SUPPLIED INFORMATION Start Marker
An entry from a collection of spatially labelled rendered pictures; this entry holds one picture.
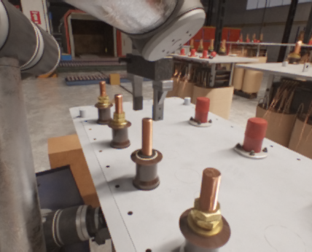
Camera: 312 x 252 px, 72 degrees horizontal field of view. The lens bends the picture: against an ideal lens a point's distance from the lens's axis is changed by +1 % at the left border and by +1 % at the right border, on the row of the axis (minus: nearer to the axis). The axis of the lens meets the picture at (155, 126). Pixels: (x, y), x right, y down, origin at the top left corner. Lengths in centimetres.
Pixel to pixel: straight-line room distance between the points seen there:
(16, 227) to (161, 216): 32
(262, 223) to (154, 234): 26
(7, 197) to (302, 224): 67
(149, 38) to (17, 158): 39
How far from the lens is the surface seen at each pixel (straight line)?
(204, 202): 39
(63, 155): 188
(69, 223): 75
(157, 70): 48
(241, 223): 61
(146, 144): 59
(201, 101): 108
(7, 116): 54
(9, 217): 59
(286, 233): 63
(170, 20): 29
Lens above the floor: 177
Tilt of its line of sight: 22 degrees down
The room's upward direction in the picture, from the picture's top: 2 degrees clockwise
SUPPLIED INFORMATION End Marker
* _PROBLEM_: Pictures stay out; the data above is to be returned exactly.

* _RESULT_:
An entry from a collection of spatially labelled rendered pictures; this entry holds one picture.
Camera: 312 x 252 px, 72 degrees horizontal field of view. The lens bends the picture: against an ideal lens a point's distance from the lens's axis is changed by +1 % at the left border and by +1 % at the right border, on the row of the axis (minus: nearer to the axis). The axis of the lens meets the picture at (155, 126). Pixels: (x, y), x right, y down, origin at the top left corner. Lengths in centimetres.
Pixel to pixel: straight-line room distance between the points seen there:
(16, 227) to (161, 216): 32
(262, 223) to (154, 234): 26
(7, 197) to (302, 224): 67
(149, 38) to (17, 158): 39
How far from the lens is the surface seen at each pixel (straight line)?
(204, 202): 39
(63, 155): 188
(69, 223): 75
(157, 70): 48
(241, 223): 61
(146, 144): 59
(201, 101): 108
(7, 116): 54
(9, 217): 59
(286, 233): 63
(170, 20): 29
Lens above the floor: 177
Tilt of its line of sight: 22 degrees down
The room's upward direction in the picture, from the picture's top: 2 degrees clockwise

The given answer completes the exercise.